Not at all, and not just because I believe one of them is actually true. I'm saying you can't demonise a whole religion just because some people who claim to represent it do terrible things, or because you can find things in its holy books that are pretty appalling. Futhermore, if you're going to rank them from 1-10 you have, in fairness, to take into account all sorts of data about the context in which the religions actually work in different places. Islam in Somalia looks very different from Islam in Saudi Arabia, for instance, and what would horrify a person in one context might seem quite acceptable to someone in another.

So what can you do?

For a start, anyone who doesn't belong to a particular religion needs to be very careful about making blanket statements about it because they will probably be wrong. However, that doesn't mean any religion is above criticism. If anyone's justifying violence or oppression in the name of any faith, they should be called out. But in terms of changing people's minds, an internal critique – by fellow-Muslims, for instance – is going to be far more effective than an external one, which will just solidify the opposition.

You haven't said anything about Christianity, have you?
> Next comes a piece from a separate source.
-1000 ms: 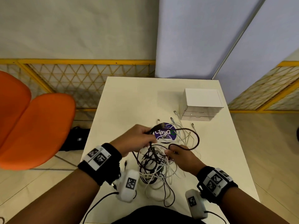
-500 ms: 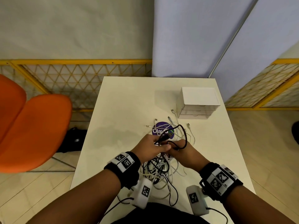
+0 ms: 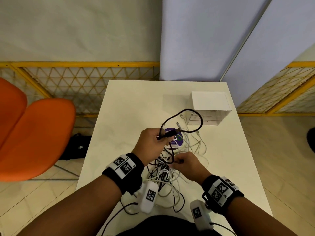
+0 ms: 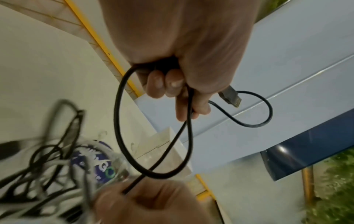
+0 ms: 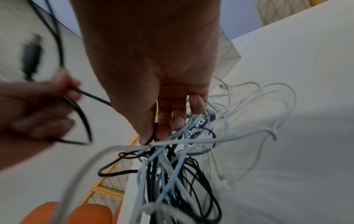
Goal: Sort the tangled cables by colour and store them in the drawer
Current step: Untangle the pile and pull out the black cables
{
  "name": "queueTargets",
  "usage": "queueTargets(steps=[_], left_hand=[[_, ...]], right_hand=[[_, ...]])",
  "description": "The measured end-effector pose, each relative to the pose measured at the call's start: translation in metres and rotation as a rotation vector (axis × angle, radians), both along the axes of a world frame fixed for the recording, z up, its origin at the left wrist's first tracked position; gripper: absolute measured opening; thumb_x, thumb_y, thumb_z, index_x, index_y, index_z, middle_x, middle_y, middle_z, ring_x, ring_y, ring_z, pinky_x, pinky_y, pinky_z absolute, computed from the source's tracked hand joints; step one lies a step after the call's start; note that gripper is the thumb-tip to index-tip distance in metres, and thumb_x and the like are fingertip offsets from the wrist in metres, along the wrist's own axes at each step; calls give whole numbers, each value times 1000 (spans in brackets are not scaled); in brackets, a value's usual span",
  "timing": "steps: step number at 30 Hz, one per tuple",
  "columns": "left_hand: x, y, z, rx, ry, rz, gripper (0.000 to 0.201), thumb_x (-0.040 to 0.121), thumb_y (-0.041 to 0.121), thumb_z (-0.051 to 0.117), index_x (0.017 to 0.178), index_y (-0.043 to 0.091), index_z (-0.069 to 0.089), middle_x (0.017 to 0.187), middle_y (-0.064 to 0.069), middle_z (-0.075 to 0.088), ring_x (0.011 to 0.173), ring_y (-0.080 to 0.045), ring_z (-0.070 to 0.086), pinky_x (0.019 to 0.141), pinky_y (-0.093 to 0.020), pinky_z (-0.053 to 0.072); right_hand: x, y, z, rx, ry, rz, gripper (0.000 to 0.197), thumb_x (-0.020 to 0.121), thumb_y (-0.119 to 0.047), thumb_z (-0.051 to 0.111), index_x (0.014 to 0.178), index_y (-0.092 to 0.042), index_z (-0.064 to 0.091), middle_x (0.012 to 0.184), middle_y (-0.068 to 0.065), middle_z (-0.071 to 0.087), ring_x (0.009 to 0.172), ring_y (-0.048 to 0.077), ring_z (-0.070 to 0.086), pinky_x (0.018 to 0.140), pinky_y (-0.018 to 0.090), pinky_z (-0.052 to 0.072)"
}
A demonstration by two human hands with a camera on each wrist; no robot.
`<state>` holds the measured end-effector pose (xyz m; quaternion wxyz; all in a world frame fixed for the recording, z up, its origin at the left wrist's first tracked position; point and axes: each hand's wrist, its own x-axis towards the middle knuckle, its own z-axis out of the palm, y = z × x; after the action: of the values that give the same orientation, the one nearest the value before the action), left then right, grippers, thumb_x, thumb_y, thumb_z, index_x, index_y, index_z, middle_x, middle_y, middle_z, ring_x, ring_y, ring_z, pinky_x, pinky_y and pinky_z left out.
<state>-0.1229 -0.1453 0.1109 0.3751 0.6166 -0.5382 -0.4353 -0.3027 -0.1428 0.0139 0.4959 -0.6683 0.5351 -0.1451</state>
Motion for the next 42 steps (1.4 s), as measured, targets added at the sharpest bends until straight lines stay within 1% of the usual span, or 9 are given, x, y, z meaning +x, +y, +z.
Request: queueTargets(steps=[5,12,14,17,26,28,31,37,42], left_hand=[[10,-8,32,-96,148,77,16,87,13,75,75,3,71,68,-9,70,66,-13,61,72,-26,49],[25,-20,99,-256,328,160,14,92,8,67,80,2,68,66,4,67,53,-4,53,48,-10,36],[25,-17,101,-191,349,117,22,96,10,62,87,-9,61,65,7,64,46,-5,45,44,-15,30],[24,-13,88,-7,379,98,32,103,25,52,77,7,57,73,-14,53,40,-11,27,47,-30,15],[11,14,4,372,-48,-155,3,91,18,69,93,19,71,42,15,45,36,1,40,38,-13,28],[1,17,-9,391,-90,-209,10,90,19,70,98,25,72,53,20,59,55,8,59,49,-8,36],[-7,13,-22,435,-238,-268,10,90,25,70,99,25,72,94,3,73,96,-19,68,69,-23,44],[-12,4,-6,442,-578,-533,29,98,36,57,77,17,55,76,-3,56,78,-23,53,57,-29,35],[-4,-4,1,434,-365,-407,20,96,30,61,79,21,60,64,-2,43,56,-8,44,51,-21,32]], right_hand=[[-1,7,-20,122,-118,-71,32,84,-20,74,62,-8,55,82,27,62,59,12,46,57,24,43],[-7,24,-44,141,-75,-98,29,84,-27,72,81,2,67,72,22,61,57,13,51,56,31,49],[-5,23,-46,124,-45,-104,23,86,-20,72,79,1,68,71,18,63,55,9,52,56,30,50],[-3,19,-41,69,17,-96,27,88,-21,72,64,-13,66,61,-3,57,52,4,49,59,29,47],[7,3,-8,0,-18,-69,38,98,-31,57,60,-26,56,55,-15,55,52,1,47,62,29,43],[9,3,-2,0,-60,-74,34,98,-32,58,66,-19,60,53,-14,54,50,2,46,58,27,41],[8,5,7,-12,-77,-77,29,98,-30,59,78,-11,67,56,-12,53,49,-1,46,54,19,37],[4,16,16,-31,-117,-10,19,96,-17,61,77,-15,66,67,-20,60,59,-2,51,59,11,40],[0,13,7,-119,-82,-48,16,87,-21,72,74,-23,62,68,-10,57,59,3,47,59,15,39]])
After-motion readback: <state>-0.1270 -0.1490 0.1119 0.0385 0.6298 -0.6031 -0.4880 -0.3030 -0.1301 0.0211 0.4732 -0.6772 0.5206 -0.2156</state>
No. But we do need to admit that Christians have found justifications for violence within the Bible, whether they were right or not, and that Christians have done terrible things in the name of Christianity. And if we throw up our hands in horror and say, 'But of course they weren't real Christians!' we ought to extend the same privilege to people of other faiths too.

It all seems very complicated.

Not at all. We are all sinners who need a saviour.